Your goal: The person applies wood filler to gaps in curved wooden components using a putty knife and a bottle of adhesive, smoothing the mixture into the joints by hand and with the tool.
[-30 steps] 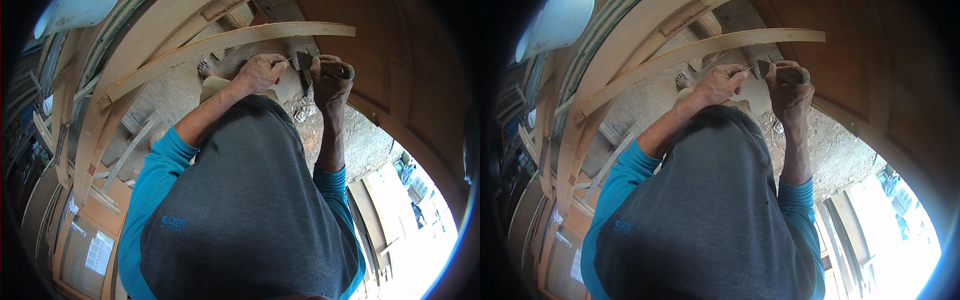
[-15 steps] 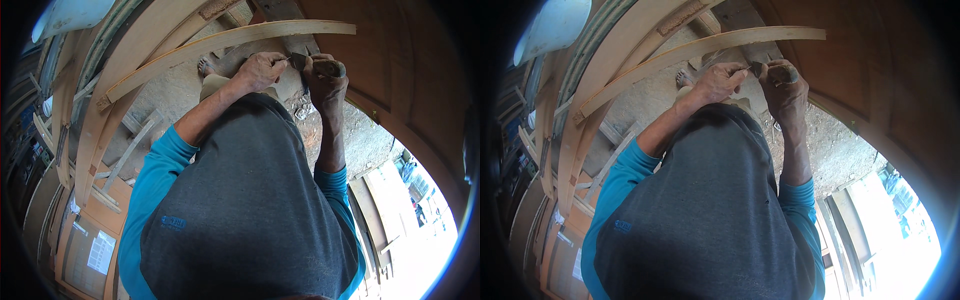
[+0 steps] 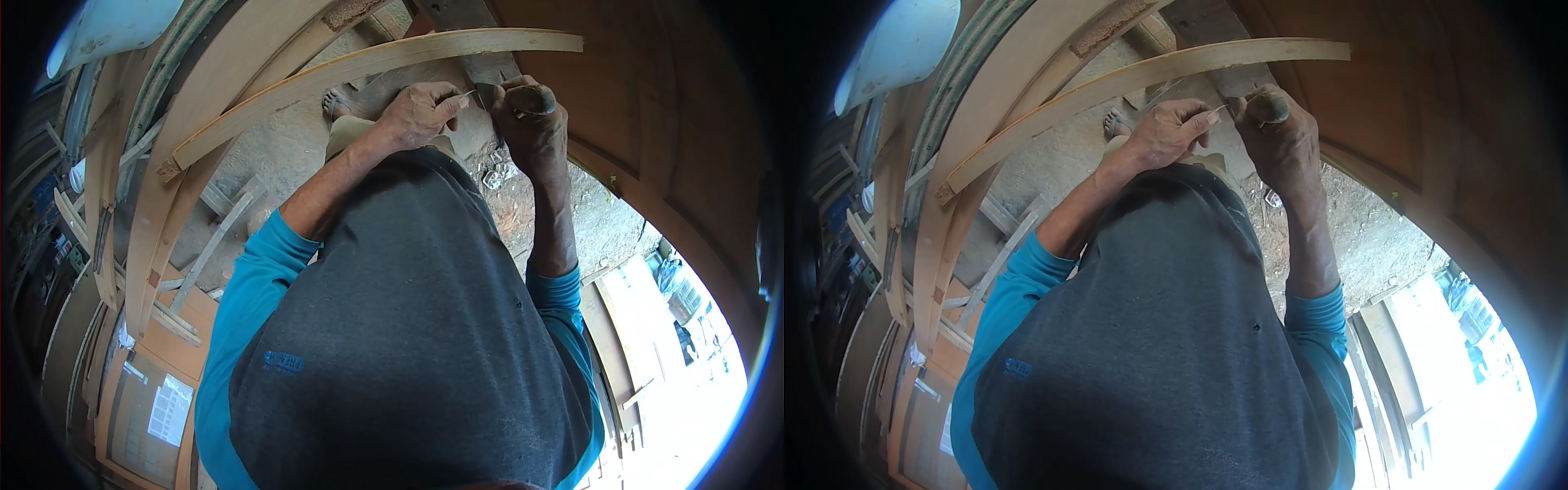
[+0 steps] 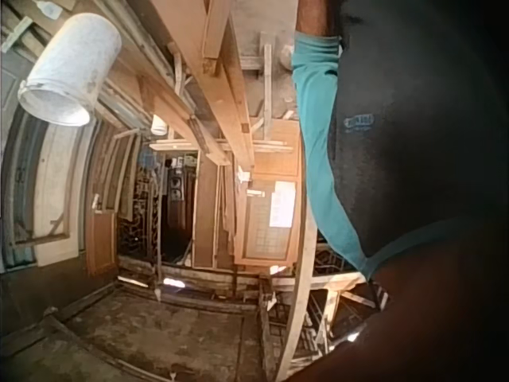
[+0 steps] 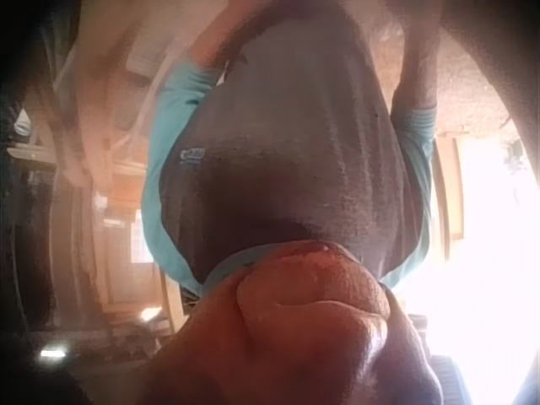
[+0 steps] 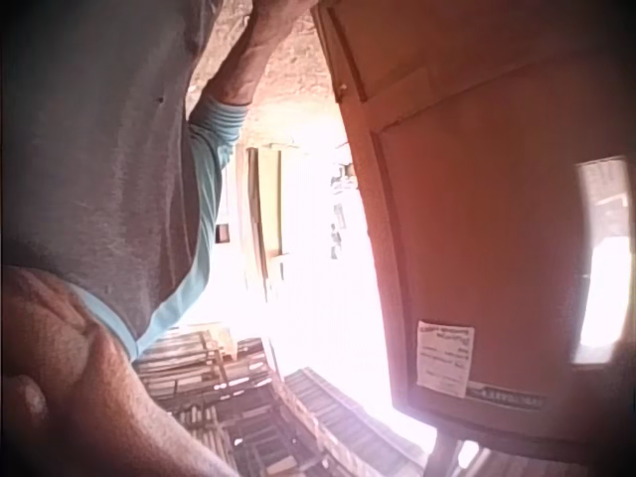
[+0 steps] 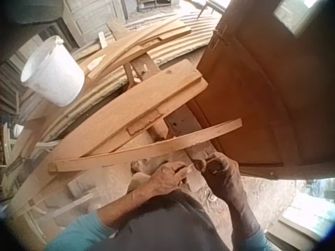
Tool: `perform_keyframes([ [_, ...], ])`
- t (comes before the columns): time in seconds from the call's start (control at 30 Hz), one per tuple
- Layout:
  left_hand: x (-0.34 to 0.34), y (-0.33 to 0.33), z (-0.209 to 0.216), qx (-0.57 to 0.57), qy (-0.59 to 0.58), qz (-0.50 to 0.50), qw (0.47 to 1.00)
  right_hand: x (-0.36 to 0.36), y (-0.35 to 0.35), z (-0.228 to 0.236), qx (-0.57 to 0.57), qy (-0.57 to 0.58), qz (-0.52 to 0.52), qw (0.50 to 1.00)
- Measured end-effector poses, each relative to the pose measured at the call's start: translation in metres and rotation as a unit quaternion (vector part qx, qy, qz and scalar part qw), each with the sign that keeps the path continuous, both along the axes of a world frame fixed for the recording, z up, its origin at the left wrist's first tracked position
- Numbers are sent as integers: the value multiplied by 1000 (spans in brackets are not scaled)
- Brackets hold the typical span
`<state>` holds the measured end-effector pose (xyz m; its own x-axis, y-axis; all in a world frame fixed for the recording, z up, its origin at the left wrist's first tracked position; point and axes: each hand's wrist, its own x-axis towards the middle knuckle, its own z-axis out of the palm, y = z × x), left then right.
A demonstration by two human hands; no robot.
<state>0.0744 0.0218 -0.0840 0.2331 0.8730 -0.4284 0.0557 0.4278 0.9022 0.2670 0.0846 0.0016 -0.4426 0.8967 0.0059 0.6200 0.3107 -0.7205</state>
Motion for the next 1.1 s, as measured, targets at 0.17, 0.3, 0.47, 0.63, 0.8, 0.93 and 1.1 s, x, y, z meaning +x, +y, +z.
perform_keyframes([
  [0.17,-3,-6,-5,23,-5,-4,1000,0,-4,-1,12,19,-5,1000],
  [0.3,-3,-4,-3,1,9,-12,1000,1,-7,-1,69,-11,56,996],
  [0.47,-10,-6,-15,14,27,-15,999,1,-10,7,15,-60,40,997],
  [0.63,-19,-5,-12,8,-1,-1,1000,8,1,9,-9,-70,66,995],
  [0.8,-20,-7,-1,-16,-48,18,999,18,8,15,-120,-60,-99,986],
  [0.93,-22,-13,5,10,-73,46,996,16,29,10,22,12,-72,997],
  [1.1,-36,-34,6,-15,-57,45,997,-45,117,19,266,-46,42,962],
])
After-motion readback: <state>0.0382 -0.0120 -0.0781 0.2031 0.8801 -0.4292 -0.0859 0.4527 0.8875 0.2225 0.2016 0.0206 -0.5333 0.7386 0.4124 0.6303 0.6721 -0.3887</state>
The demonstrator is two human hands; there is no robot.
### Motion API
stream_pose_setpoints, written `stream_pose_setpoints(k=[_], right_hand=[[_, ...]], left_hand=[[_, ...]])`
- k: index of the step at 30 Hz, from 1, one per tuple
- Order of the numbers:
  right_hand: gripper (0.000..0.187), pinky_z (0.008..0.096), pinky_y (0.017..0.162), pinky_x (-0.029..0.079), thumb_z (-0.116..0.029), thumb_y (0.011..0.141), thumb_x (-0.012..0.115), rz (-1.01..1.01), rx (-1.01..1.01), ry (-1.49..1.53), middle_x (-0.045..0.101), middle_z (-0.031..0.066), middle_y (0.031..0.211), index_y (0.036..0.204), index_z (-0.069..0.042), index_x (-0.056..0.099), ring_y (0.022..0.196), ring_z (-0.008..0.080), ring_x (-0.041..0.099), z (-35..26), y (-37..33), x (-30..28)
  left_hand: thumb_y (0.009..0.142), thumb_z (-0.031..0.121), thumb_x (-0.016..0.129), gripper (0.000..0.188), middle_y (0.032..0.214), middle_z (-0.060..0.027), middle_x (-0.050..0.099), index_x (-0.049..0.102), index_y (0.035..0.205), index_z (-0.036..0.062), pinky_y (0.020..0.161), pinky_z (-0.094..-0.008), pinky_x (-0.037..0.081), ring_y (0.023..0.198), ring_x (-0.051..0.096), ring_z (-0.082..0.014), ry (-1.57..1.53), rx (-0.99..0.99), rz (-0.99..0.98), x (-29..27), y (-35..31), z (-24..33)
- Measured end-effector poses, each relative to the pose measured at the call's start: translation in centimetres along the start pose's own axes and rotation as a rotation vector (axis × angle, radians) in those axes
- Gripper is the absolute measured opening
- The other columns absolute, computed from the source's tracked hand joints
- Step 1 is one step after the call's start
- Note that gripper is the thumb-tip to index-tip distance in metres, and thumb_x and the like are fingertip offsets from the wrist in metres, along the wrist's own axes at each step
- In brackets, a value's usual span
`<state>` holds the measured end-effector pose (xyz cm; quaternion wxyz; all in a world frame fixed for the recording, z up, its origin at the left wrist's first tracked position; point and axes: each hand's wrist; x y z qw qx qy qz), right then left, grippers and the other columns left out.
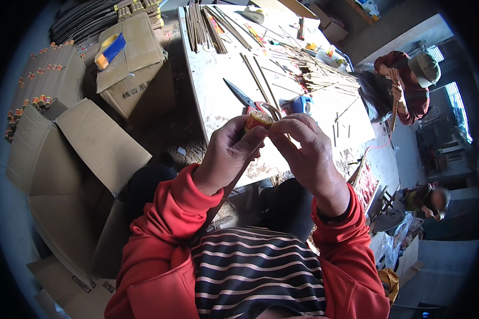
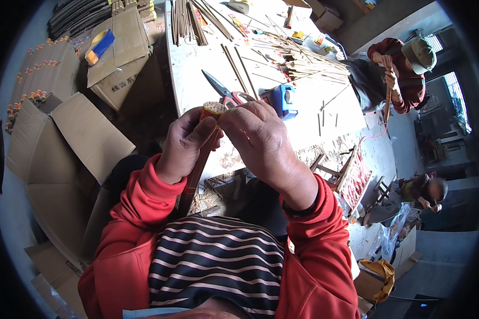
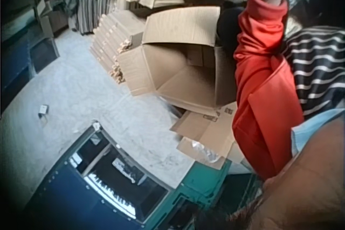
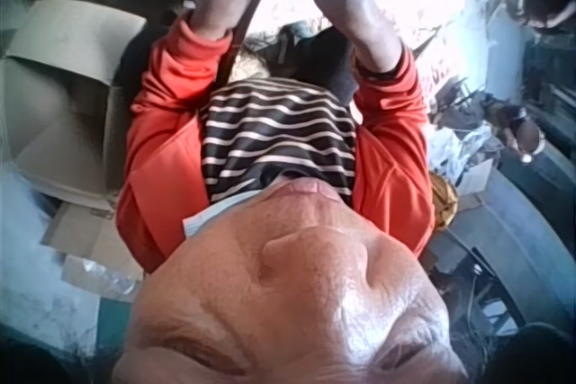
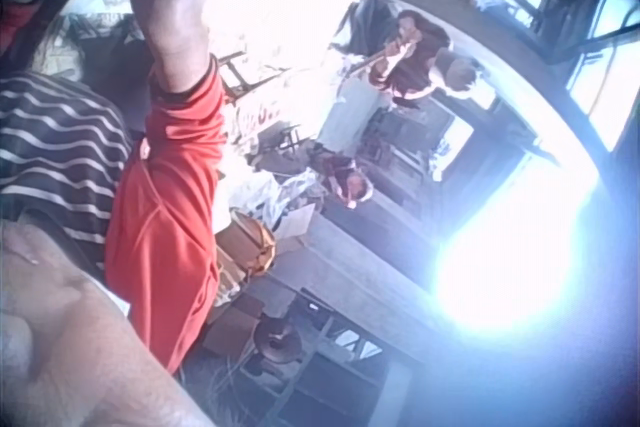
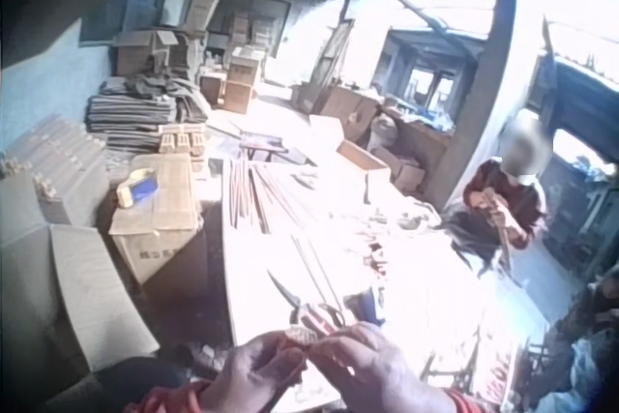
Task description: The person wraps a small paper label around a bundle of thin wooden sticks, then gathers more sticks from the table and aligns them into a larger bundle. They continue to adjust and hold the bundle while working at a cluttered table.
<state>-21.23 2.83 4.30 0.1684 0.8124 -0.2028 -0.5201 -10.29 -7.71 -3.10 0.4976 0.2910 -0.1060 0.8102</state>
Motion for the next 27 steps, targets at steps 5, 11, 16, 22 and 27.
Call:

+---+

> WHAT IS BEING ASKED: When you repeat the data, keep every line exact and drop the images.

> EXPECTED ANSWER:
Your goal: The person applies wood filler to gaps in curved wooden components using a putty knife and a bottle of adhesive, smoothing the mixture into the joints by hand and with the tool.
[-30 steps] 
[-15 steps] 
[+0 steps] 
[+0 steps] 
[+0 steps] 
[+0 steps] 
[+0 steps] 
Tool: `perform_keyframes([ [_, ...], ])`
- t (comes before the columns): time in seconds from the call's start (control at 30 Hz), one per tuple
- Layout:
  left_hand: x (-0.34 to 0.34), y (-0.33 to 0.33), z (-0.209 to 0.216), qx (-0.57 to 0.57), qy (-0.59 to 0.58), qz (-0.50 to 0.50), qw (0.47 to 1.00)
  right_hand: x (-0.36 to 0.36), y (-0.35 to 0.35), z (-0.228 to 0.236), qx (-0.57 to 0.57), qy (-0.57 to 0.58), qz (-0.52 to 0.52), qw (0.50 to 1.00)
- Measured end-effector poses, each relative to the pose measured at the call's start: translation in metres and rotation as a unit quaternion (vector part qx, qy, qz and scalar part qw), each with the sign that keeps the path continuous, both along the axes of a world frame fixed for the recording, z up, its origin at the left wrist's first tracked position
- Numbers are sent as integers: the value multiplied by 1000 (spans in brackets are not scaled)
- Brackets hold the typical span
`<state>` holds the measured end-effector pose (xyz m; its own x-axis, y-axis; all in a world frame fixed for the recording, z up, its origin at the left wrist's first tracked position; point and axes: each hand's wrist, its own x-axis towards the middle knuckle, its own z-axis out of the palm, y = z × x), left then right.
A demonstration by two human hands; no robot.
<state>0.0744 0.0218 -0.0840 0.2331 0.8730 -0.4284 0.0557 0.4278 0.9022 0.2670 0.0846 0.0016 -0.4426 0.8967 0.0059 0.6200 0.3107 -0.7205</state>
Motion for the next 1.1 s, as measured, targets at 0.17, 0.3, 0.47, 0.63, 0.8, 0.93 and 1.1 s, x, y, z meaning +x, +y, +z.
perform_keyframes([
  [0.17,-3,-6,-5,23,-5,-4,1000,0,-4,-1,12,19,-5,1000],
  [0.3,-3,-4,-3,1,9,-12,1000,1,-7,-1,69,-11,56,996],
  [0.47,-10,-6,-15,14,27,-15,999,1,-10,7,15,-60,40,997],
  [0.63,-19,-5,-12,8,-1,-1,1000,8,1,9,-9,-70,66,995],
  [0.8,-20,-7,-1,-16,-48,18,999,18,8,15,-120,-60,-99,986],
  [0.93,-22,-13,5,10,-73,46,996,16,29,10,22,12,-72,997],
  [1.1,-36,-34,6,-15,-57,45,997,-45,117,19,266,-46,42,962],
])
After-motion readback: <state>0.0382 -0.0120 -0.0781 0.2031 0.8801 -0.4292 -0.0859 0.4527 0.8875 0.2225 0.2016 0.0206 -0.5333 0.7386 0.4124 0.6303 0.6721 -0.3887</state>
The demonstrator is two human hands; there is no robot.
### Motion API
stream_pose_setpoints, written `stream_pose_setpoints(k=[_], right_hand=[[_, ...]], left_hand=[[_, ...]])`
- k: index of the step at 30 Hz, from 1, one per tuple
- Order of the numbers:
  right_hand: gripper (0.000..0.187), pinky_z (0.008..0.096), pinky_y (0.017..0.162), pinky_x (-0.029..0.079), thumb_z (-0.116..0.029), thumb_y (0.011..0.141), thumb_x (-0.012..0.115), rz (-1.01..1.01), rx (-1.01..1.01), ry (-1.49..1.53), middle_x (-0.045..0.101), middle_z (-0.031..0.066), middle_y (0.031..0.211), index_y (0.036..0.204), index_z (-0.069..0.042), index_x (-0.056..0.099), ring_y (0.022..0.196), ring_z (-0.008..0.080), ring_x (-0.041..0.099), z (-35..26), y (-37..33), x (-30..28)
  left_hand: thumb_y (0.009..0.142), thumb_z (-0.031..0.121), thumb_x (-0.016..0.129), gripper (0.000..0.188), middle_y (0.032..0.214), middle_z (-0.060..0.027), middle_x (-0.050..0.099), index_x (-0.049..0.102), index_y (0.035..0.205), index_z (-0.036..0.062), pinky_y (0.020..0.161), pinky_z (-0.094..-0.008), pinky_x (-0.037..0.081), ring_y (0.023..0.198), ring_x (-0.051..0.096), ring_z (-0.082..0.014), ry (-1.57..1.53), rx (-0.99..0.99), rz (-0.99..0.98), x (-29..27), y (-35..31), z (-24..33)
- Measured end-effector poses, each relative to the pose measured at the call's start: translation in centimetres along the start pose's own axes and rotation as a rotation vector (axis × angle, radians) in those axes
- Gripper is the absolute measured opening
- The other columns absolute, computed from the source's tracked hand joints
- Step 1 is one step after the call's start
- Note that gripper is the thumb-tip to index-tip distance in metres, and thumb_x and the like are fingertip offsets from the wrist in metres, along the wrist's own axes at each step
- In brackets, a value's usual span
`<state>` holds the measured end-effector pose (xyz cm; quaternion wxyz; all in a world frame fixed for the recording, z up, its origin at the left wrist's first tracked position; point and axes: each hand's wrist; x y z qw qx qy qz), right then left, grippers and the other columns left out.
Task description: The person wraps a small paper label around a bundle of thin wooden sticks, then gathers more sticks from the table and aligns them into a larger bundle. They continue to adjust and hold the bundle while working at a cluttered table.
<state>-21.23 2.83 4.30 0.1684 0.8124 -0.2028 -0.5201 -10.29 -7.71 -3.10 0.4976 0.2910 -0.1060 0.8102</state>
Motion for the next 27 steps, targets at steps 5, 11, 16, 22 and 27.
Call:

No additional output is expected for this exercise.